5 of 213 comments (clear)

  1. We'll know soon by Above · · Score: 5, Funny

    When 25% of the pins encrypt to one string, and 25% to another, we'll know they used a symmetric cipher with a fixed key, and that one batch is "0000" and one is "1234".

    1. Re:We'll know soon by Fnord666 · · Score: 5, Insightful

      Except that they were almost certainly using ANSI PIN blocks which XOR the card number into the data before encryption so that two identical PINs do not encrypt to the same cipher block. In addition, the terminals may have been using DUKPT, which is short for Derived Unique Key Per Transaction. This means that each PIN block is encrypted with a different key. Brute forcing one PIN block will not yield any information about the next one.

      --
      'The tyrant will always find pretext for his tyranny.' - Aesop's Fables
  2. Re:PIN?? is it useful by Em+Adespoton · · Score: 5, Informative

    OK, that's fine, but how is PIN code useful? Can't you just order on the web with your credit card without any PIN code? Can't you just pay for speedways in at least France and Italy without PIN?
    To be honest I am wondering why there is even a PIN code on those cards given there are so many ways to use them without entering the PIN code.

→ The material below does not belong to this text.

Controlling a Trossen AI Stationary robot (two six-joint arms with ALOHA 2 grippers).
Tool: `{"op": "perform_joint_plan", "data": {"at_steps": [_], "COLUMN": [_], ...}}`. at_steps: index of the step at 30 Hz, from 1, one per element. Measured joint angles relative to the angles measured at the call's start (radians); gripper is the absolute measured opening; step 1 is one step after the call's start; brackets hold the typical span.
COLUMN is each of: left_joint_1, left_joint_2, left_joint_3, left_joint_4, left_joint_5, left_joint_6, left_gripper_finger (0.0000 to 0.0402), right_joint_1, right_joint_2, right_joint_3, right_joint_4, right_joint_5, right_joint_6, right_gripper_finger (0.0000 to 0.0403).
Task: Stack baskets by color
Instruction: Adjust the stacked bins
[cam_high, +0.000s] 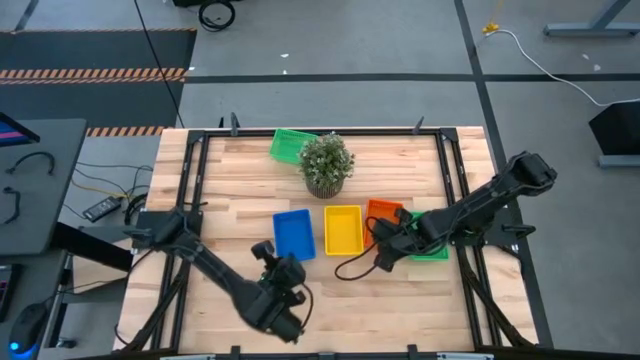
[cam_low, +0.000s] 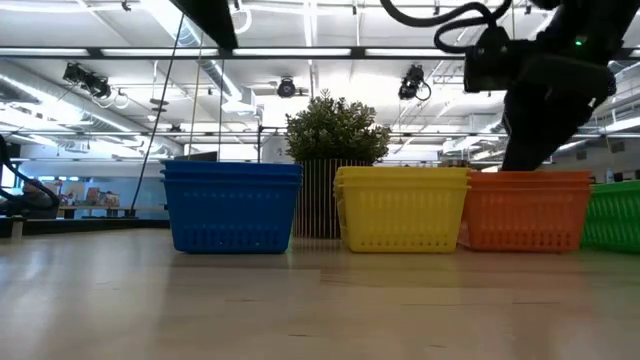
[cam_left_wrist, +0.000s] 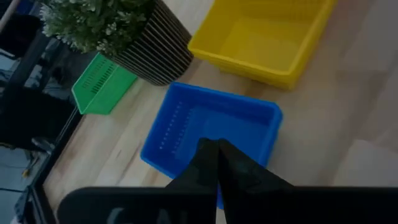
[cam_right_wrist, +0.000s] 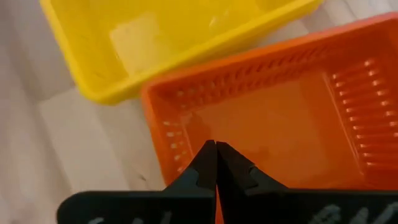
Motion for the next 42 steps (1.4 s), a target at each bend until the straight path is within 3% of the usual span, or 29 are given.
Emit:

    The trip a card purchase takes from your physical card to the merchant bank is actually pretty convoluted -- the simplified explanation is that a card purchase with PIN has a lot fewer safeguards and security checks than an online purchase with card, address and CV only. For card purchases where only the number is used, the vendor assumes a HUGE amount of liability. It often makes sense for fast food vendors and such, where the transaction values are small and they get a significant uptick in sales for shorter transaction times, but for purchasing big ticket items, you either do chip+pin or track 1 data plus second factor (usually stored by the vendor).

    So the even shorter answer is: PIN codes mean relative anonymity. Without the PIN, you need to provide other PII at some point in the transaction.

  3. Re:Time to ask the bank for a new debit card and P by Anonymous Coward · · Score: 5, Informative

    To my knowledge the laws that protect consumers against fraudulent credit card transactions don't apply to debit cards. Banks make a lot of promises about zero liability on debit cards but you'll have to read the fine print and beg for mercy when the time comes.

  4. Re:Can encyption experts chime in? by WuphonsReach · · Score: 5, Informative

    I don't understand why any one would use encryption here at all. Why would they not use challenge/response, so that the PIN never leaves the card/keypad (encrypted or not).

    Because parts of the system are still asynchronous. There is not real-time communication in a lot of parts of the banking system. And it was much worse 10-15 years ago when a lot of these systems were designed.

    --
    Wolde you bothe eate your cake, and have your cake?